For Ticktin then, the first world war indeed marked the beginning of the transitional epoch,[48] an epoch in which there can be seen a growing struggle between the law of value and the immanent law of planning. With the Russian Revolution, and the revolutionary wave that swept Europe from 1918–24, the first attempt was made to overthrow capitalism on a world scale. With the defeat of the revolutionary wave in Europe and the degeneration of the Russian Revolution, capitalism found the means to prolong itself. In the more advanced capitalist nations, under the banner of social democracy, a combination of concessions to the working class and the nationalization of large sections of industry allowed capitalism to contain the sharpening social conflicts brought about by the heightening of its fundamental contradiction between the socialization of production and the private appropriation of wealth.

Yet these very means to prevent communism have only served to undermine capitalism in the longer term. Concessions to the working class, for example the development of a welfare state, and the nationalization of large sections of industry have served to restrict and, as Radical Chains put it, ‘partially suspend’ the operation of the law of value.[49] With its basic regulatory principle — the law of value — being progressively made non-operational, capitalism is ultimately doomed. For Ticktin, even the more recent attempts by Thatcher and ‘neo-liberalism’ to reverse social democracy and re-impose the law of value over the last two decades can only be short lived. The clearest expression of this is the huge growth of parasitical finance capital whose growth can ultimately only be at the expense of development truly productive industrial capital.
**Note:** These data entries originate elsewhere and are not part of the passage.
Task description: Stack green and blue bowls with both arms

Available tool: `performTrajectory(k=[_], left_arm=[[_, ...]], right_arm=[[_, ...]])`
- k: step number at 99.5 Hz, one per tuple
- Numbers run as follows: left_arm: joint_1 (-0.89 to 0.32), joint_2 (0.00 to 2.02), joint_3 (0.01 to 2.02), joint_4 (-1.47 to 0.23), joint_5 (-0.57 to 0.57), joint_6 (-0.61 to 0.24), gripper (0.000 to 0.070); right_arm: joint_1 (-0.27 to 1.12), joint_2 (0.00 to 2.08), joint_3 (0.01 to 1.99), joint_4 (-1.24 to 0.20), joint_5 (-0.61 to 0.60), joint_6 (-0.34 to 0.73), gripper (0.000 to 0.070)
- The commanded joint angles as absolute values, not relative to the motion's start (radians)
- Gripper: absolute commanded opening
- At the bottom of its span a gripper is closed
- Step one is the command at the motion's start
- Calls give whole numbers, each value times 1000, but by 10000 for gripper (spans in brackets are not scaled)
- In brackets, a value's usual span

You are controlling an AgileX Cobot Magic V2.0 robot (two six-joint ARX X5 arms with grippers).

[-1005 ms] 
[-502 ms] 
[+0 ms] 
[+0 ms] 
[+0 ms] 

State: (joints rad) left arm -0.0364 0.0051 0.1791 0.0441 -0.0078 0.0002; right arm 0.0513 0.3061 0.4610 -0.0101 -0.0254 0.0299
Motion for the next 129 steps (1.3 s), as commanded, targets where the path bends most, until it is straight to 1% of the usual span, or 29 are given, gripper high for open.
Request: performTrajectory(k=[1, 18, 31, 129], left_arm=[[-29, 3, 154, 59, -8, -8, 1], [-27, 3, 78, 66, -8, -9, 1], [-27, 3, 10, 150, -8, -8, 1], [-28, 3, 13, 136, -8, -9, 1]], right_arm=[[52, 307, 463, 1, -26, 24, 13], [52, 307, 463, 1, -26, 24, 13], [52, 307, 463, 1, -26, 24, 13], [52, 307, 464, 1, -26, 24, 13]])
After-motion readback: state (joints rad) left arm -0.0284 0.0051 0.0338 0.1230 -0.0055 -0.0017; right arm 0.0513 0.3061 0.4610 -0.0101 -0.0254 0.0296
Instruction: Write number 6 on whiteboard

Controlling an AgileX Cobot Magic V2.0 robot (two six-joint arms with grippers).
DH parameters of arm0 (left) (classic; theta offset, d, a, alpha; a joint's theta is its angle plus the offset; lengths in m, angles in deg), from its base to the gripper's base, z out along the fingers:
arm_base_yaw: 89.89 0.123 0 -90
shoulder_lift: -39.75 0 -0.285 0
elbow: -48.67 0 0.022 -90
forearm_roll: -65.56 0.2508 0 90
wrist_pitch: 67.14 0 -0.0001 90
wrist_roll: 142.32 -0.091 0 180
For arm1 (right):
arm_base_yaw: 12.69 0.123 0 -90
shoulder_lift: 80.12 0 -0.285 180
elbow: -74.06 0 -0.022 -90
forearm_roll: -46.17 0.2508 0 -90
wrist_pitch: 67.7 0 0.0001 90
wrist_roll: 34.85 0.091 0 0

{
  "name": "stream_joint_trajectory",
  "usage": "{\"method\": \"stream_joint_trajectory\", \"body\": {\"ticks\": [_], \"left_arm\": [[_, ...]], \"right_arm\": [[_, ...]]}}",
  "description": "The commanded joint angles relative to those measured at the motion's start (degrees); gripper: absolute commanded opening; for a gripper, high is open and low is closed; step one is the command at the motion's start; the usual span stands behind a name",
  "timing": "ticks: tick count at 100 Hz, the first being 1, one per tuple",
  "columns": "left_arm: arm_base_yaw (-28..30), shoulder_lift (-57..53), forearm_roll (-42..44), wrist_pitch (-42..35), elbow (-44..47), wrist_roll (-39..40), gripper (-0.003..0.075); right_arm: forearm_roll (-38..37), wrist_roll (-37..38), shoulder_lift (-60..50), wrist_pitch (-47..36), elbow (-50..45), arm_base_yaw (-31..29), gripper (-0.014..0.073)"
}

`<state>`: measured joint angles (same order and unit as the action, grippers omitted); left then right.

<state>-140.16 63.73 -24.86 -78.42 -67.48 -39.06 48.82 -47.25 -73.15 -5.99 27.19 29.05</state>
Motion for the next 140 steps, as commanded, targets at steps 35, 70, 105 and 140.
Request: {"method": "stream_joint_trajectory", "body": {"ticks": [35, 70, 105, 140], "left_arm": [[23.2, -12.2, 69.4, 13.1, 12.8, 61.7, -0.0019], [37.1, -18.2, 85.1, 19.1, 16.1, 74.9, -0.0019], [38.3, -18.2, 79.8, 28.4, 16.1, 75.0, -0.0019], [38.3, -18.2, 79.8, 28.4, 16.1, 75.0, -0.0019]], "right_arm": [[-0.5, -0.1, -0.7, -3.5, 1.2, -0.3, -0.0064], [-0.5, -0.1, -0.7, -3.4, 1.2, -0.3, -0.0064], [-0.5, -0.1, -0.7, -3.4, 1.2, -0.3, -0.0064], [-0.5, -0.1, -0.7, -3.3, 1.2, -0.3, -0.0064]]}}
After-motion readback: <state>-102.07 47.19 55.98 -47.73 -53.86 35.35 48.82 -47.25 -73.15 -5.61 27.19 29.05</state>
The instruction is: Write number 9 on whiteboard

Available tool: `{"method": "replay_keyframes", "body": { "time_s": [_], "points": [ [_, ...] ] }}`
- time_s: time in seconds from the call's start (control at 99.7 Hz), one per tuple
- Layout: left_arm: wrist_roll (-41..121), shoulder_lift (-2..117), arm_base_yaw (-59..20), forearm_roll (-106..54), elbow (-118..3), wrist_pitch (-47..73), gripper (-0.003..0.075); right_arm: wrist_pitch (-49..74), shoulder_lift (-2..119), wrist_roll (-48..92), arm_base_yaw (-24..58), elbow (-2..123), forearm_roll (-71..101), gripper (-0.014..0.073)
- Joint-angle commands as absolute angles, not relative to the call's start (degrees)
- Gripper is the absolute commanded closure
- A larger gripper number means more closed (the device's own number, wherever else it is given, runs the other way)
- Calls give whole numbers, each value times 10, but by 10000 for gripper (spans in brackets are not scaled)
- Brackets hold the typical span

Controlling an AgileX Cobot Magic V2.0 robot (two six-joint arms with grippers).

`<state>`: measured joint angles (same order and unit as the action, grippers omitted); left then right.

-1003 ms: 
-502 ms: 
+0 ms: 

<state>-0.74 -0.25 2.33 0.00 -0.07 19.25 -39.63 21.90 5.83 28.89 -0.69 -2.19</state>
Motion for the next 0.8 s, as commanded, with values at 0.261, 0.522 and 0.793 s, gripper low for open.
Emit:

As for Russia, Ticktin accepts Trotsky’s position that the Russian Revolution overthrew capitalism and established a workers’ state, and that with the failure of the revolutionary wave the Russian workers’ state had degenerated. However, unlike Trotsky, Ticktin argues that with the triumph of Stalin in the 1930s the USSR ceased to be a workers’ state. With Stalin the bureaucratic elite had taken power. Yet, unable to move back to capitalism without confronting the power of the Russian working class, and unable and unwilling to move forward socialism since this would undermine the elite’s power and privileges, the USSR became stuck half-way between capitalism and socialism.

As a system that was nether fish nor foul — neither capitalism or socialism — the USSR was an unviable system. A system that could only preserve the gains of the October Revolution by petrifying them; and it was a system that could only preserve itself through the terror of the Gulag and the secret police.

Yet it was such a monstrous system that presented itself as being socialist and demanded the allegiance of large sections of the world’s working class. As such it came to discredit socialism, and, through the dominance of Stalinism, cripple the revolutionary working class movement throughout the world for more than five decades. Thus, although the USSR served to restrict the international operation of the law of value by removing millions from the world market, particularly following the formation of the Eastern bloc and the Chinese Revolution, it also served to prolong the transitional epoch and the survival of capitalism.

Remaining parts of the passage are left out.